During 2022 I plan to make weekly hikes on Pensacola Beach to see what sort of wildlife, or other natural phenomena, I encounter each month.  For the first January trip I did a short hike at Ft. Pickens on the west end of Santa Rosa Island.

 

Ft. Pickens is more wooded than much of the island and provides both maritime forest and beach habitats for a variety of wildlife.  On my first trip – Jan 6 – the temperature was 62°F and overcast.  It actually rained some during the hike.  As I approached the fort area, I saw a bald eagle sitting on a sand dune.

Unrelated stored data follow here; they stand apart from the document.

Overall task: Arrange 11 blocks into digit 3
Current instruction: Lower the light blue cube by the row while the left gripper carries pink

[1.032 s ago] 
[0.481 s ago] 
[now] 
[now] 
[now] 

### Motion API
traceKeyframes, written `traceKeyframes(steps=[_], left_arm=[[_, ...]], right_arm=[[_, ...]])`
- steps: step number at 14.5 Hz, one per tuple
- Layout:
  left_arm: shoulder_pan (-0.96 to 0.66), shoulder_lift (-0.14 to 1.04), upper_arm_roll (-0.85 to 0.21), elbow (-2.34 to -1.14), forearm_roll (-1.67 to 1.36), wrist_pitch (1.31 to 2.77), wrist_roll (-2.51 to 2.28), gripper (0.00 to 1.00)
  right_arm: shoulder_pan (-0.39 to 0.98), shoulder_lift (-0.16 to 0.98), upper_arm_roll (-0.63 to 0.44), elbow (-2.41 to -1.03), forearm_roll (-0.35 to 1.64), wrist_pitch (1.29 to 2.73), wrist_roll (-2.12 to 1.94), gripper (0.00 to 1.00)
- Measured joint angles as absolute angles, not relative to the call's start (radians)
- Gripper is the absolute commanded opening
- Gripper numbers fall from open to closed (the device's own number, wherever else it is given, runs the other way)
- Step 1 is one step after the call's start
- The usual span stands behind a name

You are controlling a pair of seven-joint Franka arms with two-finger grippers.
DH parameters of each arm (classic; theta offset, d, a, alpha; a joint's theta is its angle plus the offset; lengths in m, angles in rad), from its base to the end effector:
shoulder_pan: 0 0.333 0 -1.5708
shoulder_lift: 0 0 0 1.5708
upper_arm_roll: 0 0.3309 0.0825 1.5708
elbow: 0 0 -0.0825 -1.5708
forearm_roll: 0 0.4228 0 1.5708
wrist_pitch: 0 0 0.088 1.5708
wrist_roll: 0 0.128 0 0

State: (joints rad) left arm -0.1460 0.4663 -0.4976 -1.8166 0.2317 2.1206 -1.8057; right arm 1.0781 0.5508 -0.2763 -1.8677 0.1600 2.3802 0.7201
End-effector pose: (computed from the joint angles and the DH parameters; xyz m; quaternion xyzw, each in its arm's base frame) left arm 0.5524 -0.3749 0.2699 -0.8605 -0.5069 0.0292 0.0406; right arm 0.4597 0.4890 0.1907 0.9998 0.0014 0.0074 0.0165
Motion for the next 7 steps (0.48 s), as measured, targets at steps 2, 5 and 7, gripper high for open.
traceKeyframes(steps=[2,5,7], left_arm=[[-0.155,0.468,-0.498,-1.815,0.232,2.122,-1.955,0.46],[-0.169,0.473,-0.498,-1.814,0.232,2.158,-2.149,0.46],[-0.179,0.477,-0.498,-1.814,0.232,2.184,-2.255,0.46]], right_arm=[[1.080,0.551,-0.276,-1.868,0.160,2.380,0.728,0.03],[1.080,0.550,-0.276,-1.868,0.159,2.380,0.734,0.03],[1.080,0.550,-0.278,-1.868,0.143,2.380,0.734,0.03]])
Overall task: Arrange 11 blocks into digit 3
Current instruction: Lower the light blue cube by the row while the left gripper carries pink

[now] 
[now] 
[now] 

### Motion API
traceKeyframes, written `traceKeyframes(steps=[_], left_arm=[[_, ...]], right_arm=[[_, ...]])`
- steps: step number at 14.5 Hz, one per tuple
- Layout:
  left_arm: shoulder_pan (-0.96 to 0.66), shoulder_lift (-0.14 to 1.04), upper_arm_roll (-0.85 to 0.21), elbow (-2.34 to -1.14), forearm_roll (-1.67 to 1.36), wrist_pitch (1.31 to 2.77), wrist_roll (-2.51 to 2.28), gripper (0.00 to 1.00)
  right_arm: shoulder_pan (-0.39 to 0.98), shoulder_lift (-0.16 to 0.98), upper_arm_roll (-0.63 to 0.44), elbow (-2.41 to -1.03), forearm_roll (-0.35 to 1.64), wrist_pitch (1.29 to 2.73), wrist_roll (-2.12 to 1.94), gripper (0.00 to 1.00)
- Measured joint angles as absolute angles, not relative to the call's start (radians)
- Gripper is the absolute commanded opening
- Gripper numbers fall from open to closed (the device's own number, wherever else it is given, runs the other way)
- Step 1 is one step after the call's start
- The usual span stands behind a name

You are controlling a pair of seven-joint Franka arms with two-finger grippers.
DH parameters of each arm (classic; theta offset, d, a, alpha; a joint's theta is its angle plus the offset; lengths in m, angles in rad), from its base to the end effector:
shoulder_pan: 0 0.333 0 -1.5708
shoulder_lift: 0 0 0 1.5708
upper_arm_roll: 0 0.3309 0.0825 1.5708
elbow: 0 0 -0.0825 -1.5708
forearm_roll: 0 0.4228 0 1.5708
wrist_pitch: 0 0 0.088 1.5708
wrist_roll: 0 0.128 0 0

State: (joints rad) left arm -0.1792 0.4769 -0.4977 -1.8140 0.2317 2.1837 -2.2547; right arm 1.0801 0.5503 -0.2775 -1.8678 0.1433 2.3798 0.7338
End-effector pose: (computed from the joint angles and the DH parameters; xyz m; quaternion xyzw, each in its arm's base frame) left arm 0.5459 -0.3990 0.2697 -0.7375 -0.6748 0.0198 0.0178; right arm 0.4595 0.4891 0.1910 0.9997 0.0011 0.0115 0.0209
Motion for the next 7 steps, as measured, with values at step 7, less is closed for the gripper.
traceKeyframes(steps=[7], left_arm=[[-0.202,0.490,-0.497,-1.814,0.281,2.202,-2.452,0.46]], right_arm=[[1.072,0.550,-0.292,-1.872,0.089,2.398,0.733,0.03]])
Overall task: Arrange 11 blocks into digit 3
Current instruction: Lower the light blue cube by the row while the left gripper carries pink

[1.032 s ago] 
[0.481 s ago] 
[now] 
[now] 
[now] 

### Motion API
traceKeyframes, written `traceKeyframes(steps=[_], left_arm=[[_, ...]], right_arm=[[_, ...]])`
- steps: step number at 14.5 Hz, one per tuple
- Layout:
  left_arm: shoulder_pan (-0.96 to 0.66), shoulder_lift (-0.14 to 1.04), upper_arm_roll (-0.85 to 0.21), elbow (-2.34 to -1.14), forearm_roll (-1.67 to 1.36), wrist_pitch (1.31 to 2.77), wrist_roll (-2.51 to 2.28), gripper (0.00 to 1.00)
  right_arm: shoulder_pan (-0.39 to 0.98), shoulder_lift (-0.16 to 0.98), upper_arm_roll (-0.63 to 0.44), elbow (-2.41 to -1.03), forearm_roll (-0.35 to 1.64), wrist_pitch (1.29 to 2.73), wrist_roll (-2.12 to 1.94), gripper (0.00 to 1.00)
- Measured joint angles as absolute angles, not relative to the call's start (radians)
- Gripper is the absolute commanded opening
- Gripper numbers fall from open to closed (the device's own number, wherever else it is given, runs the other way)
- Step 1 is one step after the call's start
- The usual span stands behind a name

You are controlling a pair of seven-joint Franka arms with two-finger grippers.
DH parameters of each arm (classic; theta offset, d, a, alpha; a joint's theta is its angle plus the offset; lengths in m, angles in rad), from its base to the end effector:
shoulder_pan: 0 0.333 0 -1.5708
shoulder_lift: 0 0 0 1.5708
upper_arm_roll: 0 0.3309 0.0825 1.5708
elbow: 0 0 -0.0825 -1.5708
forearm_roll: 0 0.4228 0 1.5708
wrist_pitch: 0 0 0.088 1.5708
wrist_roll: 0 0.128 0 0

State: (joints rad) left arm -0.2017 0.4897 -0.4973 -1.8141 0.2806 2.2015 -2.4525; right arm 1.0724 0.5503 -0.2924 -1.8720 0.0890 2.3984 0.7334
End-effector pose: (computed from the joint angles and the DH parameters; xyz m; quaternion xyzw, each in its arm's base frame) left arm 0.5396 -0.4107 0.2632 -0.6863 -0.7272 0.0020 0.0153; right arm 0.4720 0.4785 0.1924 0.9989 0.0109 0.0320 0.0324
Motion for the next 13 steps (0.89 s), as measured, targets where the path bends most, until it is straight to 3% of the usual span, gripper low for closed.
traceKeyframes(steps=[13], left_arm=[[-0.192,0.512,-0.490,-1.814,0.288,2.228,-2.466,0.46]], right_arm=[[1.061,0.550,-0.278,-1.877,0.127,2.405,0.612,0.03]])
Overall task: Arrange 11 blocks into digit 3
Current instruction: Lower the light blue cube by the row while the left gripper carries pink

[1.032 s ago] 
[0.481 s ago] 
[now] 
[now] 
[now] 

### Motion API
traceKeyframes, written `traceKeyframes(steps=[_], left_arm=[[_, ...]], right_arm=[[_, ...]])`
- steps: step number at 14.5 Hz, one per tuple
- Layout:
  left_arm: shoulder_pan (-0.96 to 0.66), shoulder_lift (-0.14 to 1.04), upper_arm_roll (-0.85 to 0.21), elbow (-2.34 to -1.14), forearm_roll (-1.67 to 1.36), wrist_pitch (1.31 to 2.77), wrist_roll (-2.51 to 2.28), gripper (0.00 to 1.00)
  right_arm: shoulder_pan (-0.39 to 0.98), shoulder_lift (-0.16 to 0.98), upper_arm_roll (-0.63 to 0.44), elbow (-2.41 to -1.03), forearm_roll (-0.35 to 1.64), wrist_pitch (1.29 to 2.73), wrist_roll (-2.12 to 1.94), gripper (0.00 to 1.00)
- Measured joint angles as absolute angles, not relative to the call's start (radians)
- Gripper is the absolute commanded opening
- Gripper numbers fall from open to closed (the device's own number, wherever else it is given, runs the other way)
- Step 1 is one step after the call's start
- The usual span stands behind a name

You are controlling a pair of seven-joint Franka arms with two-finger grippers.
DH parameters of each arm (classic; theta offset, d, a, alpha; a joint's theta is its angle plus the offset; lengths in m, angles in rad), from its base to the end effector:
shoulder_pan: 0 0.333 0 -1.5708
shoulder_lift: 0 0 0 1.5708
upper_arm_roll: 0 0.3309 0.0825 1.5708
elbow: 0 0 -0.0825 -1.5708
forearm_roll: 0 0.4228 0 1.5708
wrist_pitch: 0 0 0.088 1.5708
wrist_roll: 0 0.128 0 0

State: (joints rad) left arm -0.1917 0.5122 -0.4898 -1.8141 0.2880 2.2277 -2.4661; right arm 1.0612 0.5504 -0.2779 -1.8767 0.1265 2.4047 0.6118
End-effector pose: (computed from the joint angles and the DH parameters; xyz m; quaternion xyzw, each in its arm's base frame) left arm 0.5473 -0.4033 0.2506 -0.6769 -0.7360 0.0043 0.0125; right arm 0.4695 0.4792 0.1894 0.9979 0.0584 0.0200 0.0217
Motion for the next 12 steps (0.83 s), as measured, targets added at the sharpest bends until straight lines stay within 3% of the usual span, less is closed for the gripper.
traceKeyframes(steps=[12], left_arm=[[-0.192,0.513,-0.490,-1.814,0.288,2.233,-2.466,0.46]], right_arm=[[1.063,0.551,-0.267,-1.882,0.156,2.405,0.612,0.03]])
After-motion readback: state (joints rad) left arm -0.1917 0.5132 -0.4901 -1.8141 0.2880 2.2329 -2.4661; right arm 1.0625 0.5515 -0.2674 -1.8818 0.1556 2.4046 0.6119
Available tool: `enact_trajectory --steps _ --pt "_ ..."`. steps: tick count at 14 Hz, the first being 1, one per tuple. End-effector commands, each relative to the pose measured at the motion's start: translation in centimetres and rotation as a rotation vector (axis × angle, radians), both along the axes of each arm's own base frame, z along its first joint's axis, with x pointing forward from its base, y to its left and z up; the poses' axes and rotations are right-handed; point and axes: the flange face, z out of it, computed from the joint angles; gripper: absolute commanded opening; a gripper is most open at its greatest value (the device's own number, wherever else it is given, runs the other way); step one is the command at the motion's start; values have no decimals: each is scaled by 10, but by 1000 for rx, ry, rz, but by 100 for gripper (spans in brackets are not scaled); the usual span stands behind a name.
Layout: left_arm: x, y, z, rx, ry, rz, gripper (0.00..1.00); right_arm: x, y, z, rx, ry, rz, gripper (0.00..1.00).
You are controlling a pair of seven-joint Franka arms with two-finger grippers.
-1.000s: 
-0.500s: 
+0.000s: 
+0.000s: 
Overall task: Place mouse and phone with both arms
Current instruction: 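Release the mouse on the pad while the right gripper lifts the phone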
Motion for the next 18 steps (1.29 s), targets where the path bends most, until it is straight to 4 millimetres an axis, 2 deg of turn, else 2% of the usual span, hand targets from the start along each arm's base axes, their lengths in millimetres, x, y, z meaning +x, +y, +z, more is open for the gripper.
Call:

A bald eagle sitting on a dune near Pensacola Beach.
Photo: Rick O’Connor

Everyone gets excited about seeing a bald eagle.  Its like dolphins, no matter how many times you see them, it is still cool, and you alert everyone they are there.  The difference with bald eagles is that they were not always here.  Growing up in Pensacola I rarely saw one.  I worked for a period of time on what were called “the ponds” on the property of Air Products in Pace, Florida.  The ponds were a water treatment system to help improve water quality coming from the plant being discharged into Escambia Bay.  It was a wildlife sanctuary and there was plenty of wildlife there.  Cottonmouths, deer, turtles, raccoons, and alligators were all common.  One of the largest eastern diamondback rattlesnakes I have ever seen was found there.  And, during the winter months, we would occasionally get a bald eagle.  It was rare and very exciting.

 

A field guide of Birds of the Eastern United States published by Roger Tory Peterson in 1980 indicates that their winter breeding range includes much of Florida.  A document published by the U.S. Fish and Wildlife suggest they begin building nests in our area in September, lay eggs by October, and hatching occurs in November.  Between November and March, the parents take care of them until the fledge and head out on their own.  The reason we have not seen more in our younger years was their population was down.  The decline of the national bird was due to a variety of reasons, but the DDT story played a role.

 

Today their numbers have rebounded and encounters with them in our area have increased.  Their nest can be quite large and are usually close to a water source.  These birds are known as predators but actually spend a lot of time feeding on carrion and robbing other birds of their food source.  Competition between the osprey, another recovering species, and bald eagles are quite famous.  And, like I said, you never get tired of seeing them.  This time of year, you can spot them in several locations around the beach areas.

 

Other creatures found on this January hike at Ft. Pickens included:

Great blue herons use tall pines for nesting during winter.
Photo: Rick O’Connor

Mockingbirds are quite common in the winter. This one was feeding on the red berries of a yaupon holly.
Photo: Rick O’Connor

 

 

 

 

 

 

 

 

 

This green blob is actually a sea slug known as a sea hare. It was returned to the water.
Photo: Rick O’Connor

This structure is often found on panhandle beaches. It is the egg case of the snail known as the moon snail. Also called the “shark’s eye” or “cat’s eye”.
Photo: Rick O’Connor

 

 

 

 

 

 

 

 

 

 

Unfortunately dead seabirds on the beach are not uncommon. This one is a pelican.
Photo: Rick O’Connor

 

 

 

 

 

 

 

 

 

 

I encourage to take some time this winter and go for a hike and see what you can discover.